Having been rebuffed by the Pakistani banking sector, Chenab Ltd – one of the most vertically integrated textile companies in the country and best known for its “ChenOne” retail brand – has managed to raise $20 million in working capital financing from investment firms based in Europe and Dubai.
In an interview with The Express Tribune, CEO Mian Mohammad Latif sounded upbeat about his own company’s prospects, even as he acknowledged the difficulties the firm had run into over the past few years, when it has seen its revenues decline by about 50% during 2011 compared to the previous financial year.
“The biggest problem we had been facing is a shortage of capital,” said Latif. “We did not have enough cash flows to run our factory at full capacity, so it has been running at 30%. We hope this agreement [with the foreign financiers] helps us turn the company around.”
Chenab Ltd is the export-oriented textile manufacturer of the Chenab Group, which is a vertically integrated textile group that stretches from spinning ginned cotton into thread all the way to operating retail outlets under the ChenOne brand – a chain of 18 department stores across Pakistan and parts of the Persian Gulf. The company also owns the Pareesa brand of women’s lawn clothing.
The shortage of capital has forced Chenab to work only with buyers who are willing to make advance payments, which has dramatically reduced the scope of its market. For the first six months of the financial year ending June 30, 2012, the company saw its revenues drop by an even further 43% in addition to last year’s 50% drop. The company made a net loss of Rs623 million, which was less than the losses made in the same period last year.
Latif claims that once the company overcomes its working capital constraints, it will be able to earn export revenues of up to Rs20 billion. During 2011, it earned Rs4.4 billion in revenues.
According to the company’s latest available financial statements, Chenab Ltd has close to Rs10 billion in debt, most of which is from banks, though some of it appears to be private placements of debt from high net-worth individuals.
Latif says that the high interest payments on that debt have been a crushing burden on the firm, which led him to turn to foreign investors for financing, especially since local lenders appear to no longer be willing to provide capital to Chenab. Yet the company’s financial statements also show that it is operating on negative gross margins, which means that it is not able to sell its products for more than what it costs to make them.

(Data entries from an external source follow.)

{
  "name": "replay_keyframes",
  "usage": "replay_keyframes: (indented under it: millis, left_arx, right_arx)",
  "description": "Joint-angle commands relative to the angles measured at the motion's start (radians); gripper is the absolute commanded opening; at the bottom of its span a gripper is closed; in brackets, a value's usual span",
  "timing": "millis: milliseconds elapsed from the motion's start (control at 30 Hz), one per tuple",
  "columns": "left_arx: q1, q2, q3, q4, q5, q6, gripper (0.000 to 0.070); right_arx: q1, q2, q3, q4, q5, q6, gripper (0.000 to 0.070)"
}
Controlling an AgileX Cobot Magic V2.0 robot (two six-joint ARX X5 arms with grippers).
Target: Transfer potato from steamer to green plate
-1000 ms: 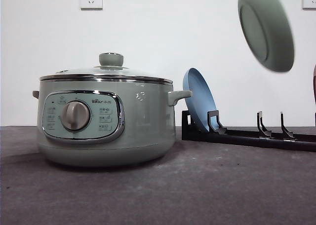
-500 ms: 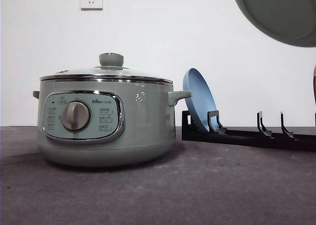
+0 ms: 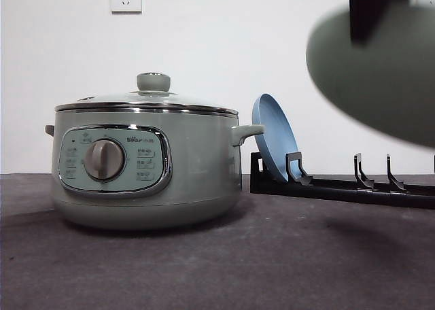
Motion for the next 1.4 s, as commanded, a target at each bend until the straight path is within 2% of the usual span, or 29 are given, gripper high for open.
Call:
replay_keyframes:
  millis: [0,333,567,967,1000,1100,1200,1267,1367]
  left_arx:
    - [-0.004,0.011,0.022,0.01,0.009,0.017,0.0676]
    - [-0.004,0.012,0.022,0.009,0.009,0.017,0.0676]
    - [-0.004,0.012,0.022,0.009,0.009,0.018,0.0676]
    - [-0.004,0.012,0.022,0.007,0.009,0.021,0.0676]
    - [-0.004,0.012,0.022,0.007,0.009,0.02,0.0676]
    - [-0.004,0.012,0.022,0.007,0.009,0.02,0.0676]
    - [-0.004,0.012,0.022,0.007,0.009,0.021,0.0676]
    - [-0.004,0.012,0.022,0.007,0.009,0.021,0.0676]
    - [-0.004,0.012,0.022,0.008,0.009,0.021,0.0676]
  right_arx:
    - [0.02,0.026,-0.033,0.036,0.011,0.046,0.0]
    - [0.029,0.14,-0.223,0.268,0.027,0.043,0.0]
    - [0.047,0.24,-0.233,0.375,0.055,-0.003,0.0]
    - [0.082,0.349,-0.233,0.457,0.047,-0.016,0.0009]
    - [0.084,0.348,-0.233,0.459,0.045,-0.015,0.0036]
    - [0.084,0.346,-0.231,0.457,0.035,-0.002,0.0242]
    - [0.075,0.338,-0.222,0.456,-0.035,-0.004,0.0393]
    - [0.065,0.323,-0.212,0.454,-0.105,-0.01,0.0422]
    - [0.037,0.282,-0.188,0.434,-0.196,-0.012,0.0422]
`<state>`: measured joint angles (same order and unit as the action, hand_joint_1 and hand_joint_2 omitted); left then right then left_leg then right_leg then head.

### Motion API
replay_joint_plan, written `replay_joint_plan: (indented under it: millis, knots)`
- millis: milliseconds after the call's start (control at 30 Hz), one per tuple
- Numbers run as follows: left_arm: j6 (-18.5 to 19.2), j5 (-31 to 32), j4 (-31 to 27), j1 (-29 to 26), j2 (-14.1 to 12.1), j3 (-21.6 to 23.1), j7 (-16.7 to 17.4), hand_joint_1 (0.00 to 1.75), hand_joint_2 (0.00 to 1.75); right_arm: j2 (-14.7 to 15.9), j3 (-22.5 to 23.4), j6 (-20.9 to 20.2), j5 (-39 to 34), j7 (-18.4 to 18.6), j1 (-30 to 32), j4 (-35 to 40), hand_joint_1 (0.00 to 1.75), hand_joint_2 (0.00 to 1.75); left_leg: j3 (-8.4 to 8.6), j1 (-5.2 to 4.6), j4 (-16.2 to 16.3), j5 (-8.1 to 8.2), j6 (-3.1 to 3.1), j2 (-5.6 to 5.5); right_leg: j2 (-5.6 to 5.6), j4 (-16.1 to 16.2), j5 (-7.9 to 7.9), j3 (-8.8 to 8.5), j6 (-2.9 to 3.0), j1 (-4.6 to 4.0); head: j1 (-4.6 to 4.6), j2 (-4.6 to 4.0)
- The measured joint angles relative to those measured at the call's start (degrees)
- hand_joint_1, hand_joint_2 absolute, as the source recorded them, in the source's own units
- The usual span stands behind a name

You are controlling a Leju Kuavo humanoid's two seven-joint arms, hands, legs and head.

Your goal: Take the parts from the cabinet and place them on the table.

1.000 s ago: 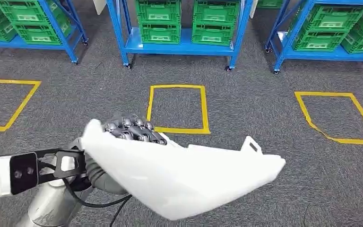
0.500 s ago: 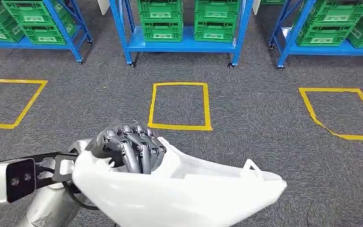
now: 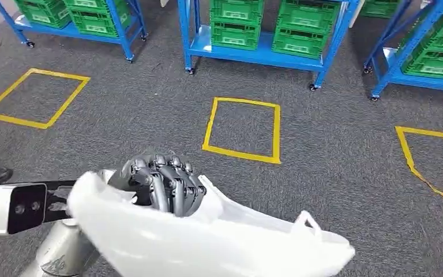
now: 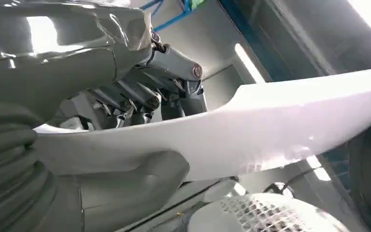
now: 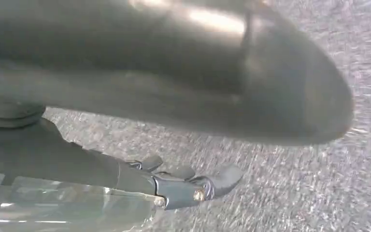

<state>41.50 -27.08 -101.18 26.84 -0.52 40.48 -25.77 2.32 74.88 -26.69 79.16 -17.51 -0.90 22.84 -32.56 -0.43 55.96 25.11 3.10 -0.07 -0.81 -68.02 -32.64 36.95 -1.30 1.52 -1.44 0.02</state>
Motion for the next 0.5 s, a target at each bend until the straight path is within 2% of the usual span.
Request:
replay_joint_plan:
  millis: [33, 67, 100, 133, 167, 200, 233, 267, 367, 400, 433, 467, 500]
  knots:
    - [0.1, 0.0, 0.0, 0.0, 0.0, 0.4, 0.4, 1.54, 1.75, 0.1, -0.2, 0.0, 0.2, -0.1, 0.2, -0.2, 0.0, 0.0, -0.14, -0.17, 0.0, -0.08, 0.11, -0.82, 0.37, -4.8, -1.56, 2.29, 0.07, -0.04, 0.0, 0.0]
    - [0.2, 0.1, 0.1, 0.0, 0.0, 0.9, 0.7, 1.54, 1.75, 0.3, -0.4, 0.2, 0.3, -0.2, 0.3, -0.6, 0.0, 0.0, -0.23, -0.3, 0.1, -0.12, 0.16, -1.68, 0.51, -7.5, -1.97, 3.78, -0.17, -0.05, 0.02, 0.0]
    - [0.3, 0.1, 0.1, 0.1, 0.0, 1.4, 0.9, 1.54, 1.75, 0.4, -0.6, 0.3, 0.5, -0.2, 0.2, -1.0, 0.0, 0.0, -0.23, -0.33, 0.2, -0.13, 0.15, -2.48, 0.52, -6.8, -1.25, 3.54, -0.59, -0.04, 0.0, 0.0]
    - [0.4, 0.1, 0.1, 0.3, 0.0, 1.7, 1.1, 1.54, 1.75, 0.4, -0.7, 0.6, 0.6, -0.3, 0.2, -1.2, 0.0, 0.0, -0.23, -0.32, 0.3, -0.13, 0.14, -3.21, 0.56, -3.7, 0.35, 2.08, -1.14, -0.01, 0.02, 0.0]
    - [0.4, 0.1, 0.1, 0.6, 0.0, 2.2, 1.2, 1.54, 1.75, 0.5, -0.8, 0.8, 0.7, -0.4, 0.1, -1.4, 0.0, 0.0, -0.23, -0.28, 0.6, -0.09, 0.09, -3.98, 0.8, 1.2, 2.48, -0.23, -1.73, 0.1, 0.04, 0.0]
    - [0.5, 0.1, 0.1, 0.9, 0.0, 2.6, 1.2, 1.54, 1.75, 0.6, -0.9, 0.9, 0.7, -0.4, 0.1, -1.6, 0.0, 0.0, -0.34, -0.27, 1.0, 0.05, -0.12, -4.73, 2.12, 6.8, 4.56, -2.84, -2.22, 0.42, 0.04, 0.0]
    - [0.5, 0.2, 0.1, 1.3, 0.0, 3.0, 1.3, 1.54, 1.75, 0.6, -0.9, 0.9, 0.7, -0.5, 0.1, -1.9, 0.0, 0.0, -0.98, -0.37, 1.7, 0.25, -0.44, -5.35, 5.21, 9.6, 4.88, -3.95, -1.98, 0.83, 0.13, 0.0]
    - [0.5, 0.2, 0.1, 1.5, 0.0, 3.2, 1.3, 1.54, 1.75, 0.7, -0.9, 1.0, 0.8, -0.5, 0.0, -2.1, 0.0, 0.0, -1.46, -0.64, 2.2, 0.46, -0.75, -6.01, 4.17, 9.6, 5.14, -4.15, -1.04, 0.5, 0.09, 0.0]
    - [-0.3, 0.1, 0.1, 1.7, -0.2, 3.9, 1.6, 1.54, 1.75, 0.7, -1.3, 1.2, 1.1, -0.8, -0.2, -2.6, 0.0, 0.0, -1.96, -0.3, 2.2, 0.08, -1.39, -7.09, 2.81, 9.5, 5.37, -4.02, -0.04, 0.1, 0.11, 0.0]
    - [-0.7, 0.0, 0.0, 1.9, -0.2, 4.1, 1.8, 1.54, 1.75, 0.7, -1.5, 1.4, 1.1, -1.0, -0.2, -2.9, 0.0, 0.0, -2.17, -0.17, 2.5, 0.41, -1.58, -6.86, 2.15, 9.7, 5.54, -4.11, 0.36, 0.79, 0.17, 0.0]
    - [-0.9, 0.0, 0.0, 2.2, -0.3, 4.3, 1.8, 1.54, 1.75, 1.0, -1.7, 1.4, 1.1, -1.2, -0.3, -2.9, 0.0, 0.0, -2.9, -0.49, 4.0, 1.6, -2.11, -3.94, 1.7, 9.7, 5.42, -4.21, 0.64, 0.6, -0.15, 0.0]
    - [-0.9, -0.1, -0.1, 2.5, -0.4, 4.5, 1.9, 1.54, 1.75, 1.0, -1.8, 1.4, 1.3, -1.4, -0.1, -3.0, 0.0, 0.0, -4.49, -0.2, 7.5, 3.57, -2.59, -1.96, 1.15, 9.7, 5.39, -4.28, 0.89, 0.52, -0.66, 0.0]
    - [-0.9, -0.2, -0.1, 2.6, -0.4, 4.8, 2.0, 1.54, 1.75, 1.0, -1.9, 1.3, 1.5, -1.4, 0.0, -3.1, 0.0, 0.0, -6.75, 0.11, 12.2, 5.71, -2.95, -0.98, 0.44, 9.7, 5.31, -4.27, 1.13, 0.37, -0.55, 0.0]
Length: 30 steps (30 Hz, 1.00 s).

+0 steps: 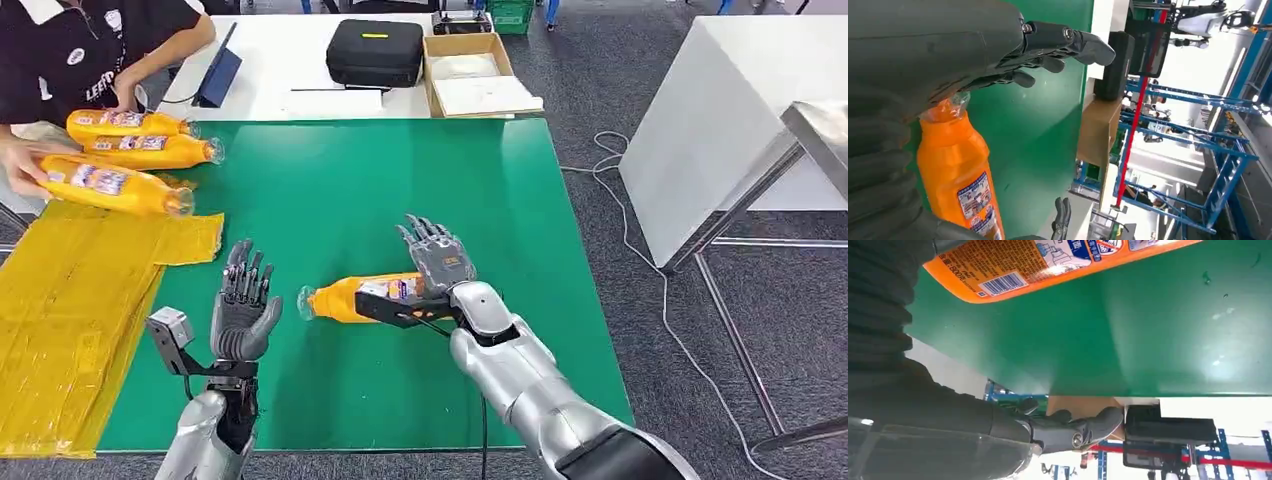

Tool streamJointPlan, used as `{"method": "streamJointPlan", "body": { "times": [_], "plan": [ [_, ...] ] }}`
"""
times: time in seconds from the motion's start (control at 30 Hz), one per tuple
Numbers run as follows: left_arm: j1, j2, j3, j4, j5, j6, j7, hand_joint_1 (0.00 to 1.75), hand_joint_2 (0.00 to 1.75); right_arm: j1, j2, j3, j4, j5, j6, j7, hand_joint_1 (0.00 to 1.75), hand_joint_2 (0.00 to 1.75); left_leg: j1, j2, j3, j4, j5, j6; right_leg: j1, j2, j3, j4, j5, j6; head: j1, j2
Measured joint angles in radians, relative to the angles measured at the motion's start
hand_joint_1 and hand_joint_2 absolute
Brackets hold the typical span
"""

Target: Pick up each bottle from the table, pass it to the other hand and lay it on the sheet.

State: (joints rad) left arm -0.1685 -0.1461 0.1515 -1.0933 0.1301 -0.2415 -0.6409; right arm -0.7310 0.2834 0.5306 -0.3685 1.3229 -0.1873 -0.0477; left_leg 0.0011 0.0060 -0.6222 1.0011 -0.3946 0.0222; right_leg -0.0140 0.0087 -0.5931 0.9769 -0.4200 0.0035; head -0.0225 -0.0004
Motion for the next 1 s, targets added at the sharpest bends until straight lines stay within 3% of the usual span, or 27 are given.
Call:
{"method": "streamJointPlan", "body": {
  "times": [0.3,0.7,0.83,1.0],
  "plan": [
    [0.001,0.0,0.019,0.002,-0.003,0.01,0.003,0.0,1.75,0.004,0.034,-0.03,-0.006,-0.101,0.017,0.002,0.0,1.75,0.0,0.0,0.001,0.0,0.0,0.0,0.0,0.0,0.001,0.0,0.0,0.0,0.0,0.0],
    [-0.007,0.003,0.036,0.05,-0.014,0.03,-0.006,0.0,1.75,0.165,0.018,0.003,-0.439,-0.151,0.051,0.146,0.0,1.75,0.0,0.0,-0.001,0.0,0.0,0.0,0.0,0.0,-0.001,0.0,0.0,0.0,0.0,0.0],
    [-0.01,0.006,0.038,0.06,-0.014,0.032,-0.008,0.0,1.75,0.162,0.009,0.006,-0.442,-0.192,0.077,0.16,0.0,1.75,0.0,0.0,-0.001,0.0,0.0,0.0,0.0,0.0,-0.001,0.0,0.0,0.0,0.0,0.0],
    [-0.019,0.008,0.039,0.075,-0.009,0.036,-0.01,0.0,1.75,0.124,0.009,-0.008,-0.351,-0.283,0.106,0.085,0.0,1.75,0.0,0.0,-0.001,0.0,0.0,0.0,0.0,0.0,-0.001,0.0,0.0,0.0,0.0,0.0]
  ]
}}
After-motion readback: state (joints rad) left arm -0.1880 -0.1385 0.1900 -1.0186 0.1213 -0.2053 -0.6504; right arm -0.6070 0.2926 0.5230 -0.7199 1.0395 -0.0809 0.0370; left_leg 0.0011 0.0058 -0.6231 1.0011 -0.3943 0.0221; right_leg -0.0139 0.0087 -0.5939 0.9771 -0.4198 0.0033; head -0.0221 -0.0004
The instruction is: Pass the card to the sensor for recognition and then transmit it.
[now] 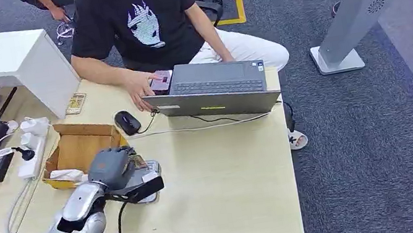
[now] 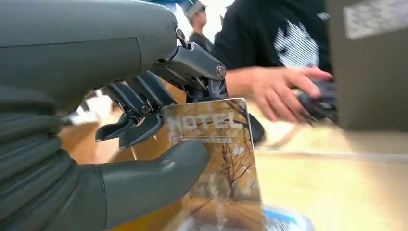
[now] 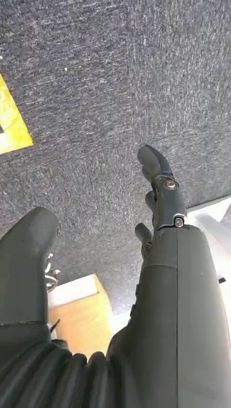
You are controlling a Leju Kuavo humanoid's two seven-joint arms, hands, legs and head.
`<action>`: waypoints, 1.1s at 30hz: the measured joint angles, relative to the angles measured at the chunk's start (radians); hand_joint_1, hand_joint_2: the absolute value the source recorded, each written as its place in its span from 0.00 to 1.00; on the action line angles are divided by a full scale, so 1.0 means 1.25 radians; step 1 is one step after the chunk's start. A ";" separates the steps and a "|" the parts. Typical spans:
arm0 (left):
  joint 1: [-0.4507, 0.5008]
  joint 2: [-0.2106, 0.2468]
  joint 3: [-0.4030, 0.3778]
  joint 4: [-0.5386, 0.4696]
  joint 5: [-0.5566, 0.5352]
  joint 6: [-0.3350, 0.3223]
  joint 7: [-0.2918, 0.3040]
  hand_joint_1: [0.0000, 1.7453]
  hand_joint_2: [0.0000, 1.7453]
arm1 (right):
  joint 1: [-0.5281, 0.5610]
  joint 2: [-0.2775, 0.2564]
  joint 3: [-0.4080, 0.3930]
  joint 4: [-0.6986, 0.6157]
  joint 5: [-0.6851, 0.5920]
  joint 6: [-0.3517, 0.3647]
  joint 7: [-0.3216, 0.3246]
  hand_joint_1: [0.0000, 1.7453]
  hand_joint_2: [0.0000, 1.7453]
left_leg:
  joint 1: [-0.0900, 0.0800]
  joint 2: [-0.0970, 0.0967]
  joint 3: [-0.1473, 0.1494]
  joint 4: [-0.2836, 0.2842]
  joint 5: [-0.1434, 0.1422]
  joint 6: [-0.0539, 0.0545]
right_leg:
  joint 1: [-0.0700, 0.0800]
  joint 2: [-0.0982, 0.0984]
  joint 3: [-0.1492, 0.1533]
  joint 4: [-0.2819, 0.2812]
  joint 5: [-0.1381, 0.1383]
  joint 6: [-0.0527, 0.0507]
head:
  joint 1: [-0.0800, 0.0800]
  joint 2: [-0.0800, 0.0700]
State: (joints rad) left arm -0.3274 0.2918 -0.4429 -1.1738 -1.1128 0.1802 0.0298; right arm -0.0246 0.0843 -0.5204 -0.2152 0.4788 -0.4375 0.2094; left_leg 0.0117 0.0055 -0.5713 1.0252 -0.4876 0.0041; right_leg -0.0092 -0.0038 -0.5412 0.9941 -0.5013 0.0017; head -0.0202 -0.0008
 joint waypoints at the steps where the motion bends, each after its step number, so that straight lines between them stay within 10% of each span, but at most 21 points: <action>1: 0.001 -0.001 0.001 -0.001 -0.015 0.025 0.010 1.00 1.00 | 0.001 0.000 -0.004 0.000 0.004 0.001 0.000 0.00 1.00 | 0.000 0.000 0.000 0.000 0.000 0.000 | 0.000 0.000 0.000 0.000 0.000 0.000 | 0.000 0.000; 12: -0.021 0.007 0.111 -0.119 -0.045 0.147 0.015 1.00 1.00 | 0.002 0.000 -0.037 0.000 0.033 0.001 -0.009 0.00 1.00 | 0.000 0.000 -0.001 0.000 0.000 0.000 | 0.000 0.000 0.000 0.000 0.000 0.000 | 0.000 0.000; 33: -0.301 0.074 0.205 -0.062 -0.210 0.163 0.086 1.00 1.00 | -0.001 -0.001 -0.045 0.000 0.105 0.024 -0.002 0.00 1.00 | 0.000 0.000 -0.001 0.000 0.000 -0.001 | 0.000 0.000 -0.001 0.001 0.001 -0.001 | -0.001 0.000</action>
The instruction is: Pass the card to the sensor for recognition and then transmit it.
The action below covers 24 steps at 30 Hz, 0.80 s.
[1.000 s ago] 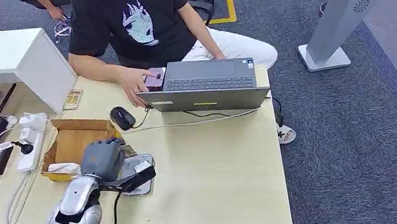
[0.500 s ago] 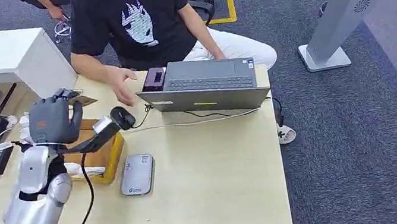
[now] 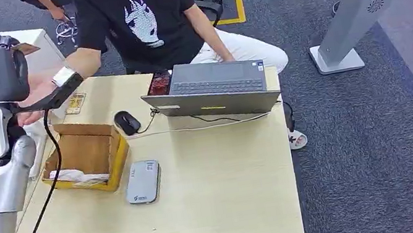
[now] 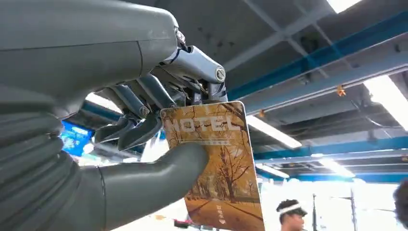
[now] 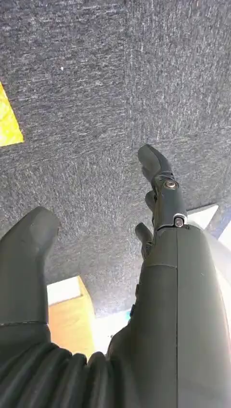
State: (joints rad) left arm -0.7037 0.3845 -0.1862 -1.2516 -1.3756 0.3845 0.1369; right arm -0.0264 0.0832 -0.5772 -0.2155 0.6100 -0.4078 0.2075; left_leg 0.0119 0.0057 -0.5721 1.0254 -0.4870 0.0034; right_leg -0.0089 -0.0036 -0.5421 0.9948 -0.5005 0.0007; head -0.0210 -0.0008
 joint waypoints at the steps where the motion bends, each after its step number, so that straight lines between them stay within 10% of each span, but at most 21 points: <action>1: 0.000 0.000 0.000 0.004 0.001 0.006 0.000 1.00 1.00 | 0.000 0.000 -0.001 0.000 0.000 0.002 -0.003 0.00 1.00 | 0.000 0.000 0.000 0.000 0.000 0.000 | 0.000 0.000 0.000 0.000 0.000 0.000 | 0.000 0.000; 11: 0.021 -0.010 0.008 0.003 0.046 0.097 -0.019 1.00 1.00 | 0.000 0.000 -0.005 0.000 0.017 0.013 -0.005 0.00 1.00 | 0.000 0.000 0.000 0.000 0.000 0.000 | 0.000 0.000 0.000 0.000 0.000 0.000 | 0.000 0.000; 20: 0.018 -0.021 0.017 0.013 0.044 0.052 -0.008 1.00 1.00 | 0.000 0.000 -0.010 0.000 0.022 0.029 -0.002 0.00 1.00 | 0.000 0.000 0.000 0.000 0.000 0.000 | 0.000 0.000 0.000 0.000 0.000 0.000 | 0.000 0.000; 22: 0.018 -0.023 0.018 0.019 0.043 0.051 -0.003 0.83 1.00 | 0.000 0.000 -0.011 0.000 0.023 0.031 -0.002 0.00 1.00 | 0.000 0.000 0.000 0.000 0.000 0.000 | 0.000 0.000 0.000 0.000 0.000 0.000 | 0.000 0.000; 24: 0.018 -0.025 0.021 0.025 0.043 0.052 -0.003 0.00 1.00 | 0.000 0.000 -0.012 0.000 0.023 0.033 -0.002 0.00 1.00 | 0.000 0.000 0.000 0.000 0.000 0.000 | 0.000 0.000 0.000 0.000 0.000 0.000 | 0.000 0.000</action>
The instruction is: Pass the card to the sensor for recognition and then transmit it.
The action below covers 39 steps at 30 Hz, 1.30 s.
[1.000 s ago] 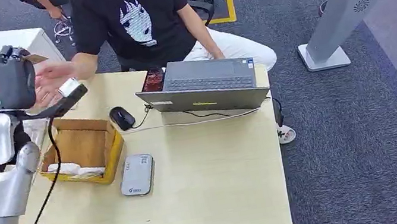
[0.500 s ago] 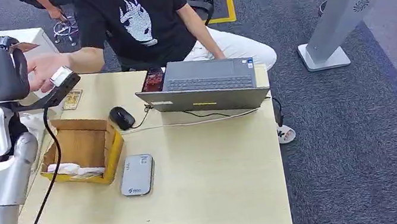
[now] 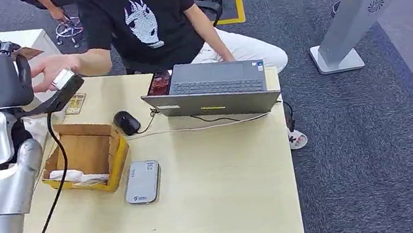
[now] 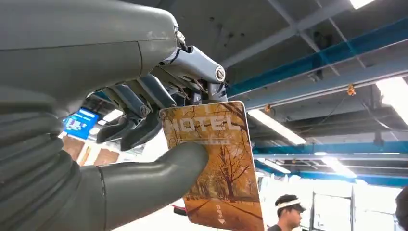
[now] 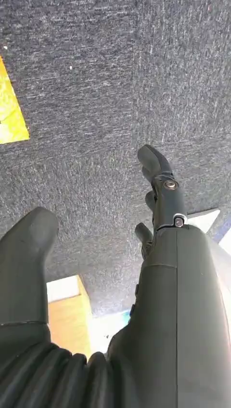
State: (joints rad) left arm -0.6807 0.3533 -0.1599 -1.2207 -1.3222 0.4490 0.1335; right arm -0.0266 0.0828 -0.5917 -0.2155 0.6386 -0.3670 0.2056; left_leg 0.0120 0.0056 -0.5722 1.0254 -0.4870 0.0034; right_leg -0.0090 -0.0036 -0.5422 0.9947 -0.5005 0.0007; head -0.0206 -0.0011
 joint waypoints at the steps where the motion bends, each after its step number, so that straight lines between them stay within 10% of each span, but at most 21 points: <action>1: 0.000 -0.001 0.002 0.003 0.000 0.000 0.000 0.00 1.00 | 0.000 0.000 0.000 0.000 0.000 0.001 0.000 0.00 1.00 | 0.000 0.000 0.000 0.000 0.000 0.000 | 0.000 0.000 0.000 0.000 0.000 0.000 | 0.000 0.000; 28: 0.056 -0.013 0.005 -0.010 0.002 0.002 -0.017 0.00 1.00 | 0.000 0.000 -0.027 0.000 0.015 0.033 0.004 0.00 1.00 | 0.000 0.000 0.000 0.000 0.000 0.000 | 0.000 0.000 0.000 0.000 0.000 0.000 | -0.001 0.000; 39: 0.487 0.018 0.054 -0.345 0.038 0.088 -0.086 0.00 1.00 | 0.013 0.011 -0.081 0.000 0.011 0.017 0.012 0.00 1.00 | 0.000 0.003 0.000 -0.001 -0.004 0.000 | -0.001 0.003 -0.001 -0.001 -0.003 0.000 | 0.000 0.000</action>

Chenab had tried to attract foreign investment in 2010 as well, though that deal fell through. Company officials blame the State Bank of Pakistan for not providing guarantees to the foreign investors, though they did not specify what types of guarantees they were seeking.
Expanding retail business
The retail business appears to be what is keeping the Chenab Group afloat thus far. “ChenOne is running very successfully and giving us good profits,” said Latif. “We have a policy of adding at least two new outlets every year.”
The company appears to be focused on further diversifying its reach within Pakistan’s retail sector. “ChenOne stores are for the middle and upper middle class. We are now planning a new chain of stores to be called The House of Chenab that will target the lower middle class,” said the CEO.
Out of textile?
Ultimately, however, the company that has been in the textile business since 1975 is looking at options beyond the industry and carefully looking at agriculture and the livestock business.
“Our family has an agricultural background and we still have some agricultural land,” said Latif, whose family owns most of the firm. The group is looking at expanding into the production of fruit juices as well as selling fruits and vegetables in its retail outlets. “We will also establish ChenOne Grocery.”
Published in The Express Tribune, April 6th, 2012.